:: Exercise objective ::
Transcribe the records in full, keeping every word exactly as given.

[Dataset entries]
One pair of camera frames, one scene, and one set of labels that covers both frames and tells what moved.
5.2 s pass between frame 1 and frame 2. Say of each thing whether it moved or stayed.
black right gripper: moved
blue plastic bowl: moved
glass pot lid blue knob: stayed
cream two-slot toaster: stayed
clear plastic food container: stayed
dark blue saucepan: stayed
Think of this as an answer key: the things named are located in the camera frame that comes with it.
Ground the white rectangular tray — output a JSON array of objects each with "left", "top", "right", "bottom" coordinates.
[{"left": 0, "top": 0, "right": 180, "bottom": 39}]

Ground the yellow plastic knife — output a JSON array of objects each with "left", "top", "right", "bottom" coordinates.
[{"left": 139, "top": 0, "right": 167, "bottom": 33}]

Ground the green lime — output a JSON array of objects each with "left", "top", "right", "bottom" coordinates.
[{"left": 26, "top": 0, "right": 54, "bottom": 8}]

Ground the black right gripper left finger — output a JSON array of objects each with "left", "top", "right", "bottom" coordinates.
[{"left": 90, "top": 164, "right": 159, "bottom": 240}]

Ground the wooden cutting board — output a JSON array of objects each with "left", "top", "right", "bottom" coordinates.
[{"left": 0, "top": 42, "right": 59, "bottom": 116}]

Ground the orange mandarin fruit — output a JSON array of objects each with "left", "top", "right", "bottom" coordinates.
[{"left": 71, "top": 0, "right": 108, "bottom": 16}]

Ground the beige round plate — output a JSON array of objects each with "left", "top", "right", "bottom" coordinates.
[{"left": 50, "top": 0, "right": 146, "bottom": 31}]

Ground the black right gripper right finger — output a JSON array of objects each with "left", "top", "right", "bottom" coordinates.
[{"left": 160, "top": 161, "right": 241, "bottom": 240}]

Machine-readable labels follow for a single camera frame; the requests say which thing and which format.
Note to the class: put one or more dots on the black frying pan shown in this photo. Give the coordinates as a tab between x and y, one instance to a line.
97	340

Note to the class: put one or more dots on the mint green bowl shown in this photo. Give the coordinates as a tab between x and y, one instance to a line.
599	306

:: Exercise solution ::
One pair of camera frames, one scene, and one set of labels that covers both frames and tells what moved.
5.2 s pass between frame 1 and frame 2. Say of each thing whether it moved or stayed.
black right gripper: moved
blue plastic bowl: moved
glass pot lid blue knob: stayed
cream two-slot toaster: stayed
clear plastic food container: stayed
dark blue saucepan: stayed
Think of this as an answer key: the things named are located in the camera frame that comes with it.
Ground the white rectangular tray — output a JSON array of objects each with "left", "top", "right", "bottom" coordinates.
[{"left": 0, "top": 0, "right": 180, "bottom": 39}]

Ground the yellow plastic knife — output a JSON array of objects each with "left", "top", "right", "bottom" coordinates.
[{"left": 139, "top": 0, "right": 167, "bottom": 33}]

Ground the green lime — output a JSON array of objects each with "left", "top", "right", "bottom" coordinates.
[{"left": 26, "top": 0, "right": 54, "bottom": 8}]

Ground the black right gripper left finger — output a JSON array of objects each with "left", "top", "right", "bottom" coordinates.
[{"left": 90, "top": 164, "right": 159, "bottom": 240}]

Ground the wooden cutting board — output a JSON array of objects each with "left", "top", "right", "bottom" coordinates.
[{"left": 0, "top": 42, "right": 59, "bottom": 116}]

Ground the orange mandarin fruit — output a JSON array of objects each with "left", "top", "right", "bottom" coordinates.
[{"left": 71, "top": 0, "right": 108, "bottom": 16}]

Ground the beige round plate — output a JSON array of objects each with "left", "top", "right", "bottom" coordinates.
[{"left": 50, "top": 0, "right": 146, "bottom": 31}]

Ground the black right gripper right finger — output a JSON array of objects each with "left", "top", "right", "bottom" coordinates.
[{"left": 160, "top": 161, "right": 241, "bottom": 240}]

Machine-readable labels follow for a single camera frame; the requests say which thing and which format.
Note to the class: put one or more dots on the black frying pan shown in this photo. Give the coordinates as a tab between x and y, one instance to a line.
97	340

Note to the class: put one or more dots on the mint green bowl shown in this photo. Give the coordinates as a tab between x and y, one instance to a line.
599	306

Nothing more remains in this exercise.